After the location was chosen and the unbelievably reasonable rental rate of $100 was paid, the rest fell into place easily. The manager of the farm kindly offered to grow planters full of flowers in their greenhouse, which made a great focal point for the outdoor ceremony. I worked closely with David Claussen to design wildflower-inspired bouquets for the wedding party and for the reception. We wanted it to seem like we went to the field and picked them that morning. We kept the other decorations simple, using cream linens, burlap runners and simple wooden candle holders for the tables and a DIY ribbon centerpiece for the dance floor”.
We made a stop at the nearby Hitchcock House. This sandstone house was built in 1856 by Rev. George Hitchcock. The shot below shows the entrance to the secret room in the basement that was used to hide runaway slaves on the Underground Railroad.
“We had the extraordinary talents of Paul Hart singing catchy, modern tunes and playing his acoustic guitar as the wedding party, including eight flower girls dressed in adorable purple tutus with DIY flowers in their hair, walked down the aisle of 200 full white wooden chairs. I knew (and somewhat hoped) we would have at least one incident out of eight flower girls. Just a few steps down the aisle the littlest one, Bailey, decided to dump her entire basket of flower petals at the beginning of the aisle…and then pick them up. The pictures are priceless! The ceremony itself was a bit of a blur, but I do vividly remember hearing birds chirping and singing as we were saying our vows and putting on our rings, which was a welcomed unexpected addition to the day”.

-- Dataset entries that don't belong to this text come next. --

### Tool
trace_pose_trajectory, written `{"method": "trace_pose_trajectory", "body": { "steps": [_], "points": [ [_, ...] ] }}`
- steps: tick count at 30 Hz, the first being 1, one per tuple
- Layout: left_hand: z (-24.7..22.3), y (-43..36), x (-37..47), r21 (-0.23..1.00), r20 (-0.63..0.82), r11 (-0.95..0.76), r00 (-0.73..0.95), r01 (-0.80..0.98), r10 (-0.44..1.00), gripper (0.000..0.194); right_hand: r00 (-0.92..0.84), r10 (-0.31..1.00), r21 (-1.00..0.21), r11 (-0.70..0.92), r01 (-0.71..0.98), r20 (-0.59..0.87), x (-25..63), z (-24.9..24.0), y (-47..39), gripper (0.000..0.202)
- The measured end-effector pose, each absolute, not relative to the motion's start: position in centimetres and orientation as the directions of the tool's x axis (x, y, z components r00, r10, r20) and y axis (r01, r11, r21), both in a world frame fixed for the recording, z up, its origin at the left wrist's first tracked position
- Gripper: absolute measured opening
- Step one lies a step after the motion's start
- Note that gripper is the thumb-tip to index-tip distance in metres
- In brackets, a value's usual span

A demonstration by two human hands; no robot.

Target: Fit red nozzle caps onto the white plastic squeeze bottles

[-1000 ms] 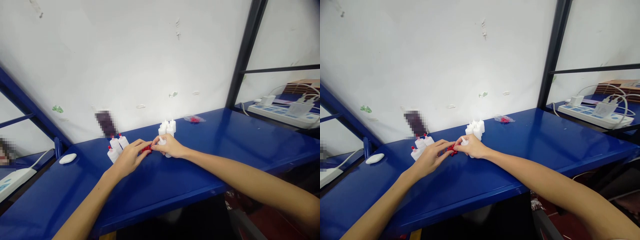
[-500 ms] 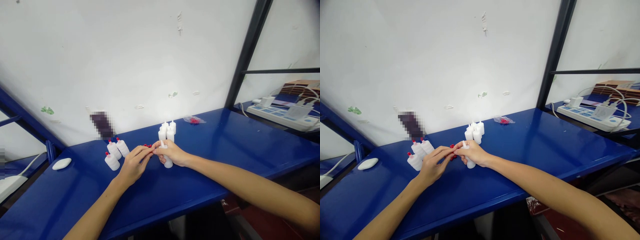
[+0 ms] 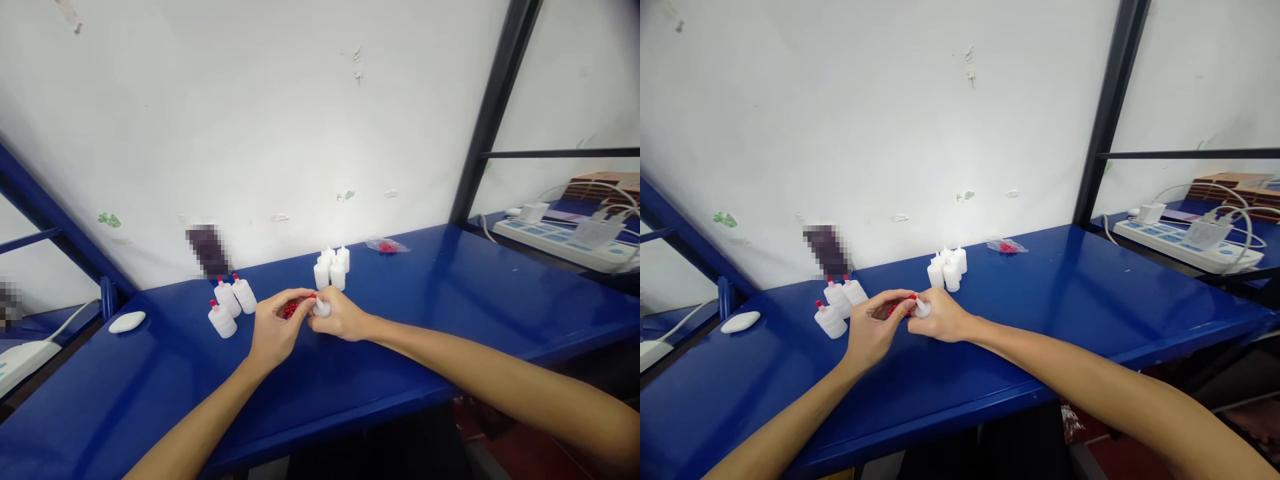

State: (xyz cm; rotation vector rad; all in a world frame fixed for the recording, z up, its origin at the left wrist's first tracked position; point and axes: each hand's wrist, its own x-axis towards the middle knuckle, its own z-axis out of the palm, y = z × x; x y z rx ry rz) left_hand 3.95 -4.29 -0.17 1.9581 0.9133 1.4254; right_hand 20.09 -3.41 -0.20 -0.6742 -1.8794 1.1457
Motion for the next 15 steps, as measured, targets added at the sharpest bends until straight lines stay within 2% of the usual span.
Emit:
{"method": "trace_pose_trajectory", "body": {
  "steps": [4, 8, 15],
  "points": [
    [0.7, -4.5, 3.9, 0.696, 0.604, -0.674, 0.306, 0.246, 0.736, 0.013, -0.552, 0.732, -0.884, 0.466, -0.022, 0.400, 20.4, -0.4, -3.3, 0.021],
    [1.3, -4.6, 3.9, 0.646, 0.609, -0.717, 0.391, 0.260, 0.690, 0.012, -0.575, 0.714, -0.914, 0.358, -0.189, 0.399, 20.7, -0.7, -3.2, 0.034],
    [-0.1, -4.9, 4.8, 0.734, 0.530, -0.657, 0.461, 0.171, 0.712, 0.017, -0.537, 0.758, -0.926, 0.347, -0.148, 0.370, 20.5, -1.0, -3.7, 0.048]
  ]
}}
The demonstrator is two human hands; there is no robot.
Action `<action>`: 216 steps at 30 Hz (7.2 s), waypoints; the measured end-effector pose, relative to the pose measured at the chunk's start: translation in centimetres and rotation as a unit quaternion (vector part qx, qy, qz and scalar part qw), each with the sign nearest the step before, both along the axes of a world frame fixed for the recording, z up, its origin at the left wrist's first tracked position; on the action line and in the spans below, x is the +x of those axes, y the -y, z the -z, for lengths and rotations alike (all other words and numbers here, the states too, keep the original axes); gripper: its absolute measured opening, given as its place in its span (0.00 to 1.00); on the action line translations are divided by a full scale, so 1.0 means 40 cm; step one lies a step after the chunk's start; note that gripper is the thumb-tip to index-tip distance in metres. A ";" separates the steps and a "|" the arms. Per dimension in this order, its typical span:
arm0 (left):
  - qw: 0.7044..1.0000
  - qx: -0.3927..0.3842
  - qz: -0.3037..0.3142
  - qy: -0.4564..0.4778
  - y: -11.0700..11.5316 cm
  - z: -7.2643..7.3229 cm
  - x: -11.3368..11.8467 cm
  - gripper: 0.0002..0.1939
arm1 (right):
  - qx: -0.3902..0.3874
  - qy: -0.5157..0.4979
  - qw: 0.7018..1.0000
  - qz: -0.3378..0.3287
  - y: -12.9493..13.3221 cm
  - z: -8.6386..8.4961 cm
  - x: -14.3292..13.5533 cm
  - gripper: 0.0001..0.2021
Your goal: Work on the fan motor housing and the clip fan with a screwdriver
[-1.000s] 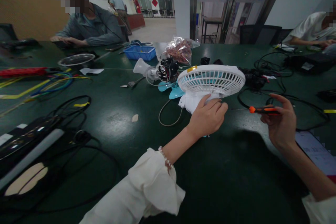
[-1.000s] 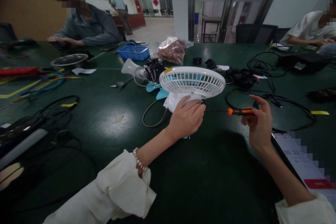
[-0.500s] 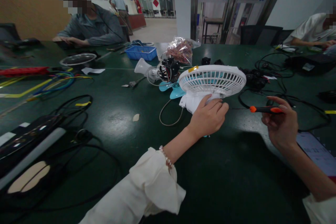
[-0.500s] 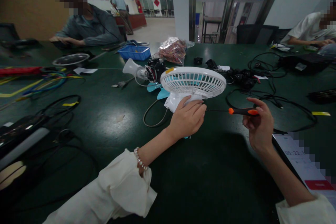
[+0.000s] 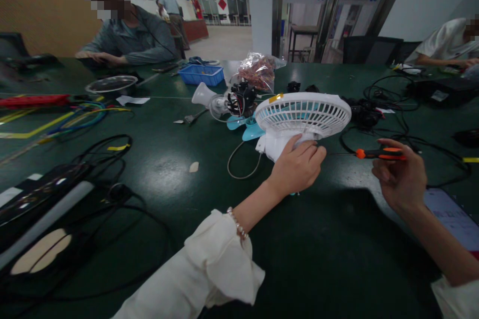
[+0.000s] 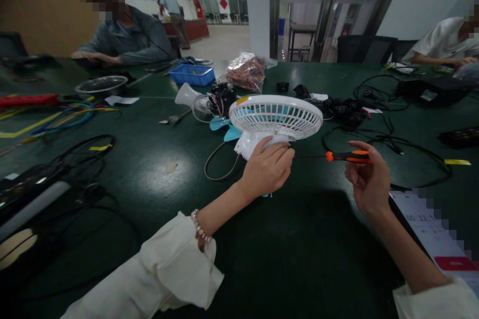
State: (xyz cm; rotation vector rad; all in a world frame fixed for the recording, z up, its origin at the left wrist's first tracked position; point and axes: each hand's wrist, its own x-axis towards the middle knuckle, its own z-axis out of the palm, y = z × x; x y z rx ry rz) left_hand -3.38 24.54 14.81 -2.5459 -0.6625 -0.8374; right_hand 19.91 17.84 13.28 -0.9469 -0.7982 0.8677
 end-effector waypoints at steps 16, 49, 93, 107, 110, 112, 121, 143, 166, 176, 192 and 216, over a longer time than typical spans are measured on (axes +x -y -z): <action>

“After the ceremony, the guests were invited to “sign our guestbook” by taking a picture in the DIY photobooth (complete with props!), take a staff guided tour of the farm aboard a comfy “people mover”/hay rack and/or enjoy dinner. It would seem odd to have a fancy catered dinner out on the farm (and wouldn’t be us, anyway), so with the help of friends and family we put together a delicious meal of roasted pork sandwiches, baked beans, macaroni salad, and refreshing lemonade along with a well stocked open bar.
We went through the typical traditions, first dance, parent dance, cake cutting, bouquet/garter toss, etc., but Adam and I both put our own personal touch on the reception. Adam, an avid glider pilot, brought his goofy glider hats for a posed picture with his “glider buddies” and I surprised him with a glider groom’s cake. My cycling buddies brought our team jerseys, which we put on (even over my wedding dress!) and performed “Cotton Eye Joe” as we typically do each year on RAGBRAI (Register’s Annual Great Bike Ride Across Iowa)”.
“After our wedding, I was worried that I’d forget the details or how we felt that day. Luckily, our wedding pictures really “tell the story” of the ceremony, the hoppin’ dance floor, the photo booth, the hay rack ride and the emotions of the day. I always knew I wanted a photojournalist-style photographer because posed pictures are boring, so I’m so glad that I chose Jim (James Nedresky) because of his style and passion for shooting landscapes, particularly prairie fields”.